Problem details — Apart from the pictures, return every line of the listing exactly.
»»
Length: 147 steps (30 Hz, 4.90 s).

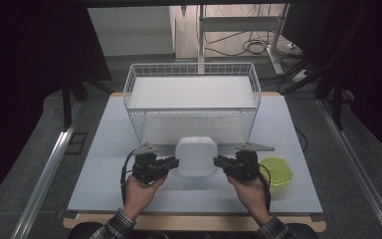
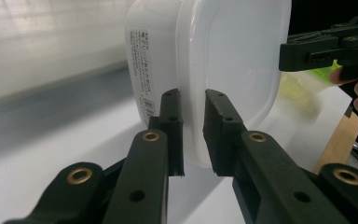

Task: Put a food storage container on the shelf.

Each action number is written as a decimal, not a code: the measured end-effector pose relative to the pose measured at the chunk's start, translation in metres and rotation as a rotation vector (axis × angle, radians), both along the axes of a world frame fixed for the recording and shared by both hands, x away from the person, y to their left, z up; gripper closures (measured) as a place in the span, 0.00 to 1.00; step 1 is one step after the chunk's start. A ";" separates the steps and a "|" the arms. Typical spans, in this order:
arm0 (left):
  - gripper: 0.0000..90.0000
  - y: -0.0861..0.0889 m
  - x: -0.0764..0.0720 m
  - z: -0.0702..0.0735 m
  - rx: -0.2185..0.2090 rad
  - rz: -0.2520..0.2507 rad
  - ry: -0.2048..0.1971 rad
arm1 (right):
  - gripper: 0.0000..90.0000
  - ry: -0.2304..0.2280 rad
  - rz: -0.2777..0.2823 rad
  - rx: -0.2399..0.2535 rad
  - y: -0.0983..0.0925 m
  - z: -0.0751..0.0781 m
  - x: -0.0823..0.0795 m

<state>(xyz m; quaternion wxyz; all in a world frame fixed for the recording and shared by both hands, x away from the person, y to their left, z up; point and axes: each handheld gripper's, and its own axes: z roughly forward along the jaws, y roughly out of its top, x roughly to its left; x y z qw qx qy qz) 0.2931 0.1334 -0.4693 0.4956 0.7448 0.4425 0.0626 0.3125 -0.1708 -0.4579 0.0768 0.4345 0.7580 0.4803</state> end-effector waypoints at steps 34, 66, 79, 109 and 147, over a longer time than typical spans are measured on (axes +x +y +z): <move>0.88 0.024 0.065 0.142 -0.009 0.020 -0.210 | 0.87 -0.242 0.032 0.072 0.018 0.141 0.063; 0.83 0.022 0.109 0.147 0.011 0.050 -0.180 | 0.81 -0.153 0.002 0.081 0.025 0.148 0.117; 0.66 0.016 0.114 0.148 0.021 0.047 -0.207 | 0.71 -0.159 0.013 0.061 0.029 0.149 0.124; 0.41 0.011 0.131 0.142 0.070 0.047 -0.200 | 0.57 -0.166 0.006 -0.001 0.038 0.145 0.136; 0.98 0.016 0.169 0.132 0.150 0.226 -0.138 | 0.99 -0.174 -0.122 -0.108 0.049 0.131 0.171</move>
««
Solution to this exercise —
Length: 147 steps (30 Hz, 4.90 s).


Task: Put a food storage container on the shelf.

Each action number is written as a decimal, not a code: the measured end-effector pose relative to the pose measured at the chunk's start, translation in metres and rotation as a rotation vector (axis × angle, radians), both along the axes of a world frame fixed for the recording and shared by both hands, x away from the person, y to their left, z up; gripper closures (measured) as a place in the span, 0.00 to 1.00; step 1 is one step after the chunk's start. A ";" separates the steps and a "|" the arms. Typical spans, in this order:
arm0 (left):
  - gripper: 0.0000..90.0000
  - y: -0.0861..0.0889 m
  - x: -0.0764..0.0720 m
  - z: -0.0702..0.0735 m
  - rx: -0.2185..0.2090 rad
  - rz: -0.2520..0.2507 rad
  - ry: -0.2048..0.1971 rad
arm1 (right):
  - gripper: 0.0000..90.0000
  - ry: -0.2304..0.2280 rad
  - rz: -0.2777..0.2823 rad
  - rx: -0.2399..0.2535 rad
  - y: -0.0983..0.0925 m
  - z: -0.0751..0.0781 m
  - x: -0.0823..0.0795 m

<state>(xyz m; quaternion wxyz; all in a world frame fixed for the recording and shared by both hands, x away from the person, y to their left, z up; point and axes: each handheld gripper's, and its own axes: z roughly forward along the jaws, y roughly out of its top, x roughly to its left; x y z qw qx qy qz) 0.2931 0.1334 -0.4693 0.4956 0.7448 0.4425 0.0626 0.3125 -0.1708 -0.4579 0.0768 0.4345 0.7580 0.4803</state> end-effector waypoints at steps 34, 66, 79, 109 and 147, over a longer time than typical spans are measured on (axes +x +y +z): <move>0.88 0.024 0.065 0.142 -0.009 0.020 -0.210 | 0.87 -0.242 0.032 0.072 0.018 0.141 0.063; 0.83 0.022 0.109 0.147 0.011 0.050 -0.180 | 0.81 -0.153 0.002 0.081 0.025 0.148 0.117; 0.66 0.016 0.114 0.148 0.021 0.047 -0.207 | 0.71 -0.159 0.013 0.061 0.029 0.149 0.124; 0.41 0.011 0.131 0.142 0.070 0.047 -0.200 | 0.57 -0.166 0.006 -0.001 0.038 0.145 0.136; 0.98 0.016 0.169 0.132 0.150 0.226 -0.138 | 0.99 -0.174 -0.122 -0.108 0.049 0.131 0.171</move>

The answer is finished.